Le racisme et la haine des juifs conjuguent constamment, mais sous des modalités changeantes, continuité et innovation. Les deux sont globaux, mais avec des spécificités nationales tenant à l’histoire, à la structure sociale ou à la culture politique de chaque pays. Jusqu’où faut-il les distinguer et quelle est leur réalité aujourd’hui ?

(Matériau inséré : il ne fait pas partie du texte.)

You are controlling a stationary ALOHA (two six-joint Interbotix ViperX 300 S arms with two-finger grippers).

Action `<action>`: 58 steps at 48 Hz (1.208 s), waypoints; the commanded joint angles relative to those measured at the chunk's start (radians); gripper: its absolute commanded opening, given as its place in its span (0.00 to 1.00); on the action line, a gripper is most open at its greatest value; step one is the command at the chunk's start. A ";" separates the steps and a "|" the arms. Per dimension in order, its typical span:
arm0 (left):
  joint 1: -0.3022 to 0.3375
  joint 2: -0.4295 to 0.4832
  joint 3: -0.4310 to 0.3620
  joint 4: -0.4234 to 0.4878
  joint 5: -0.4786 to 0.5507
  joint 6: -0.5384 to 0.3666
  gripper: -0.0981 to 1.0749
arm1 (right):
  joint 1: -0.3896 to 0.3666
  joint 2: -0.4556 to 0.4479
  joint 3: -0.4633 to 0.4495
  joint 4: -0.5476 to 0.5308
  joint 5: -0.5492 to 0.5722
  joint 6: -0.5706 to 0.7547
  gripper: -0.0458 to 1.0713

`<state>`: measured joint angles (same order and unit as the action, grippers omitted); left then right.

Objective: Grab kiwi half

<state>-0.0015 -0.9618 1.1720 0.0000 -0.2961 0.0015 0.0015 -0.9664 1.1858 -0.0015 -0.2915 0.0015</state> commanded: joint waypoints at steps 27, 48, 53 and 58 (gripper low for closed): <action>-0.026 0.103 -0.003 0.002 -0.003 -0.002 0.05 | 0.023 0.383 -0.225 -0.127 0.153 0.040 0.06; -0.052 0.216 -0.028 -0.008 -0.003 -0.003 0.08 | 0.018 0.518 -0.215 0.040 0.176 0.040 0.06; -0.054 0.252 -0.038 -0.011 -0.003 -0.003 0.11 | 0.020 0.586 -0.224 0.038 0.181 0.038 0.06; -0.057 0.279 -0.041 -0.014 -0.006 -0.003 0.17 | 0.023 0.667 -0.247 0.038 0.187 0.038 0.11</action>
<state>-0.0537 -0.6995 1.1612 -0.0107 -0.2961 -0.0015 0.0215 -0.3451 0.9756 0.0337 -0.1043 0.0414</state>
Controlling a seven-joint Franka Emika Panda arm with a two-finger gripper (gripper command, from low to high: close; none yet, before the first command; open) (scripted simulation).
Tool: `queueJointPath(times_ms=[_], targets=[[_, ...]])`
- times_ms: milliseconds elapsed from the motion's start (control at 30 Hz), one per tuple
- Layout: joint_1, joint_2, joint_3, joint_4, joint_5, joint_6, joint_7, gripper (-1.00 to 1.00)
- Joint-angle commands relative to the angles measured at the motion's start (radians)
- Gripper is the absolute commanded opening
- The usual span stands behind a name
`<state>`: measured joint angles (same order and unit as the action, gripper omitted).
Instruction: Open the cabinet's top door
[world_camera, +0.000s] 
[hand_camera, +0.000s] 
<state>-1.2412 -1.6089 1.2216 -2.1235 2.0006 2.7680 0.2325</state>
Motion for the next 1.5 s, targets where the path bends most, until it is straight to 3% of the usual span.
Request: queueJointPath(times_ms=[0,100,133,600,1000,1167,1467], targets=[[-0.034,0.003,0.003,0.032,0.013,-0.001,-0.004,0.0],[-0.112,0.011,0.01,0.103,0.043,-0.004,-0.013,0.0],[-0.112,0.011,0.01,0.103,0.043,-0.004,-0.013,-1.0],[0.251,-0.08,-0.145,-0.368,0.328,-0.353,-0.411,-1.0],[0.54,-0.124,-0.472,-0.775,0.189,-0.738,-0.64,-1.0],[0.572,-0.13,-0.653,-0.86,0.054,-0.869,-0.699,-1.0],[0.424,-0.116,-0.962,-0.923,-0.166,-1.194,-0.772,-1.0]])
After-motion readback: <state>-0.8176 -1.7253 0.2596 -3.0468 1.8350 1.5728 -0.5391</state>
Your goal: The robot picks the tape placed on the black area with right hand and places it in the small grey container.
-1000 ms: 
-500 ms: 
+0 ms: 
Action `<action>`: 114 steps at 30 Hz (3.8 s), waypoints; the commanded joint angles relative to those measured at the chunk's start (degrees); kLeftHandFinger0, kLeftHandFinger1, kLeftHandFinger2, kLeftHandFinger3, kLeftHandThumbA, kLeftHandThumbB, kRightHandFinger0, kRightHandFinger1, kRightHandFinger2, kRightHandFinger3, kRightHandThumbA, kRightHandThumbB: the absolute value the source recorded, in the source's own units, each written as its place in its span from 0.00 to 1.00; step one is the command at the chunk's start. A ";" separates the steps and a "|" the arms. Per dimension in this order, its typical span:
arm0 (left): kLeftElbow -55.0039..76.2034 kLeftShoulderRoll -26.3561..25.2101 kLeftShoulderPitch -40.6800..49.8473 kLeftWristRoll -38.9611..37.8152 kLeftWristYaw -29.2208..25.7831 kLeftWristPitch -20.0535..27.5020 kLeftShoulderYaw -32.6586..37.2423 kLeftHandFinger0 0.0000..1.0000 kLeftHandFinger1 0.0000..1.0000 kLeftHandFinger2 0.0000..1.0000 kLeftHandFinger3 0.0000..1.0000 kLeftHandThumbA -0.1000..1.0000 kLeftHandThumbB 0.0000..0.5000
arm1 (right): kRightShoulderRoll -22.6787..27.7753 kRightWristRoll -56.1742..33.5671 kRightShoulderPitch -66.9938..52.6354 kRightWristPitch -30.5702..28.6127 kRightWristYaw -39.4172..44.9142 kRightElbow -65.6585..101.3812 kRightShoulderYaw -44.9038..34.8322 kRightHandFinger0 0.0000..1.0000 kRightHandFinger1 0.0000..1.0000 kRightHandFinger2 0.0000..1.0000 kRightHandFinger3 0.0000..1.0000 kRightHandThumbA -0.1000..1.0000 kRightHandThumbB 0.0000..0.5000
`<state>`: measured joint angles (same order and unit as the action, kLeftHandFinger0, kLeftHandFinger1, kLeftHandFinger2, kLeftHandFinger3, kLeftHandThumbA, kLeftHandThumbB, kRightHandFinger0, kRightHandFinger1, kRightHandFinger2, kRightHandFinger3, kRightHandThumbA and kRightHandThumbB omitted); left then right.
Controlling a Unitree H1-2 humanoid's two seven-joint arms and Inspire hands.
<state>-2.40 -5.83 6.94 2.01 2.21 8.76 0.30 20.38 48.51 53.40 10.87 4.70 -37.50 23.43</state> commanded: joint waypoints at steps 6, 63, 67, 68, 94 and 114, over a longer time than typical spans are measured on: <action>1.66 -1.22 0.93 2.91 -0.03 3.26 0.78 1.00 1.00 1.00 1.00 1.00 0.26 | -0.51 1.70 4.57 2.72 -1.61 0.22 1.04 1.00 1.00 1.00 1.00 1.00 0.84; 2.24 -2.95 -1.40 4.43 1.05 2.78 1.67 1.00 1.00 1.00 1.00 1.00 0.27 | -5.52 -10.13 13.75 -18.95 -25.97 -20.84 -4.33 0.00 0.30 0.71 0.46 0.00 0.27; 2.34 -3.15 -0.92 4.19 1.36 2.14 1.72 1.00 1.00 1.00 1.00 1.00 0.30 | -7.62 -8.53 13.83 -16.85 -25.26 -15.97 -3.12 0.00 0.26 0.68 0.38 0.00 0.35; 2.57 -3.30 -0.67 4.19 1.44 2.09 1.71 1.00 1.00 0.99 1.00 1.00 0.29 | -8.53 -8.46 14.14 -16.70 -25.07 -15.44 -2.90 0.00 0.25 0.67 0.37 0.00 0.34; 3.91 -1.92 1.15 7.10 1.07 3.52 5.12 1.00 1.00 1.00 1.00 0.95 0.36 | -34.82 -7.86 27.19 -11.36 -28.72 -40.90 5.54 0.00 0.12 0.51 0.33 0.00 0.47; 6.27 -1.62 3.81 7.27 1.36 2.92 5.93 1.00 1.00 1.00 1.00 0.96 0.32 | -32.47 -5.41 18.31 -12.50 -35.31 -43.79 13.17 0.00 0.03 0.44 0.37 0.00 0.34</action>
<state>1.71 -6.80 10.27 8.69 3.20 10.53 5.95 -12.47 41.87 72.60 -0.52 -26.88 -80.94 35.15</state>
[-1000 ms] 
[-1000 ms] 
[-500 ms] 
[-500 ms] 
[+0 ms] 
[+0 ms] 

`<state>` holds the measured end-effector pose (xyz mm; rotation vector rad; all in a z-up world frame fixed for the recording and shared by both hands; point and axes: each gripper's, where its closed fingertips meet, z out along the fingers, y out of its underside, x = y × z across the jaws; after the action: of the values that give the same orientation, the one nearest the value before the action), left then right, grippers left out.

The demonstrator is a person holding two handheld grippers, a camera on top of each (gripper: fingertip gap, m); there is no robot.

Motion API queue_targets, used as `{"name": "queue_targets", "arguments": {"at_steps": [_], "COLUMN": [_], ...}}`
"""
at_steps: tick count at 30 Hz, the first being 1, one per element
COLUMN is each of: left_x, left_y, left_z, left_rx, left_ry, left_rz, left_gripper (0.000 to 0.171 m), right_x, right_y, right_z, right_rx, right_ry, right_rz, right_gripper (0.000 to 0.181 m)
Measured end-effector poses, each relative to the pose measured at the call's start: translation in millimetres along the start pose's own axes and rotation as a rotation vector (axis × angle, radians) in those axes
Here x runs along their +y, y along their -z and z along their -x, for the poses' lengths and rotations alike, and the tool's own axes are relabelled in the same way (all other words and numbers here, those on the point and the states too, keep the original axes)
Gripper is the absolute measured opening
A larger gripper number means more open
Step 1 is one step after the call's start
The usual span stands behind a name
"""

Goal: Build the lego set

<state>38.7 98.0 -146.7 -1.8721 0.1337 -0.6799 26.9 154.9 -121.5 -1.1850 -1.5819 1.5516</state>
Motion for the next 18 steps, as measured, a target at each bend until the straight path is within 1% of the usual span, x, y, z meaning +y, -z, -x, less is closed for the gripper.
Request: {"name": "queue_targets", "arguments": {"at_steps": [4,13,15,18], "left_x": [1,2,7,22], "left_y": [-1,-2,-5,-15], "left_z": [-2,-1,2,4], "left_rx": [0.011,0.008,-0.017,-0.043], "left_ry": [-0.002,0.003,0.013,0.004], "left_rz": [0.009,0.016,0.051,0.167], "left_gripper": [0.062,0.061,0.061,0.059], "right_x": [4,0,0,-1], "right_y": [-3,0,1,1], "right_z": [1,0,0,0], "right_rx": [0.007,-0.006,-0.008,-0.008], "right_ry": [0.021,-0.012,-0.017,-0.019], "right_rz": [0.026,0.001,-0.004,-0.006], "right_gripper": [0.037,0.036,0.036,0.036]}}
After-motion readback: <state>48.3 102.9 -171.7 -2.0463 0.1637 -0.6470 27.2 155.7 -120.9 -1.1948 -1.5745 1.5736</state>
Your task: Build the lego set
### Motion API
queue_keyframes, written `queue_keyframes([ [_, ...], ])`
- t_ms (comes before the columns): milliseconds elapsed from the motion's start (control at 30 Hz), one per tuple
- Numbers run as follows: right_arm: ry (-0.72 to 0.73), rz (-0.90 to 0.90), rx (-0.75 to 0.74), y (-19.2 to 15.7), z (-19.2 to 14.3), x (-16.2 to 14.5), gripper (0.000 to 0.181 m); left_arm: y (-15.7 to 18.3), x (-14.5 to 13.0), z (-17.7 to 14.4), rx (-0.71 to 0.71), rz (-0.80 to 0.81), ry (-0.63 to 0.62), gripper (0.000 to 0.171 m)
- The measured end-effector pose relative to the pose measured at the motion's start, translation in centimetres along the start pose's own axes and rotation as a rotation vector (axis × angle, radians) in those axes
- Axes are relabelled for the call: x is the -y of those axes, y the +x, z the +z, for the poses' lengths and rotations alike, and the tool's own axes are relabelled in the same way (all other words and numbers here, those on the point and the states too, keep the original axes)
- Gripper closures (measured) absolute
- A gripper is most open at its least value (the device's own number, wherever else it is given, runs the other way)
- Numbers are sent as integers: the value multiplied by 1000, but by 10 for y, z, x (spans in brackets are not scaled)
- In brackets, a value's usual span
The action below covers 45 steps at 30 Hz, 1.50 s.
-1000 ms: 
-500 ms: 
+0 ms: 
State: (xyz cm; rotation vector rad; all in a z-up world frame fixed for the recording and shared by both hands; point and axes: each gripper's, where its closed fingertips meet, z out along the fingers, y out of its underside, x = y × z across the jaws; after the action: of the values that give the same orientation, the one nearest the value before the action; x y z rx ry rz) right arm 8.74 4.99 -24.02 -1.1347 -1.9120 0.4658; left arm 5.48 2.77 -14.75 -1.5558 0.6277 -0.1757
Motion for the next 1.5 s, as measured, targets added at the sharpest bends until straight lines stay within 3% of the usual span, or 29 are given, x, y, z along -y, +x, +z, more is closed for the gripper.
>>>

Une réponse élémentaire distingue deux perspectives, sociologique et historique. La haine des juifs, « la haine la plus longue » comme l’expliquait Robert Wistrich, remonte à l’Antiquité – je n’entre pas ici sur les débats d’historiens à propos d’un éventuel antijudaïsme antique. Unique, elle a été religieuse avant d’être raciale. Mais d’un point de vue sociologique, les mêmes outils permettent d’analyser les deux phénomènes, qui relèvent alors d’une même famille.

Une autre réponse, plus historique donc, passe par l’examen de l’action (raciste, antisémite), de la recherche sur cette action, et des modalités du combat antiraciste. Il arrive qu’un même acteur soit raciste et antisémite. Ou exclusivement l’un ou l’autre. Que la haine des juifs soit un étage supérieur du racisme, par exemple avec les suprémacistes blancs nord-américains. Ou encore que des Juifs fassent preuve de racisme, etc.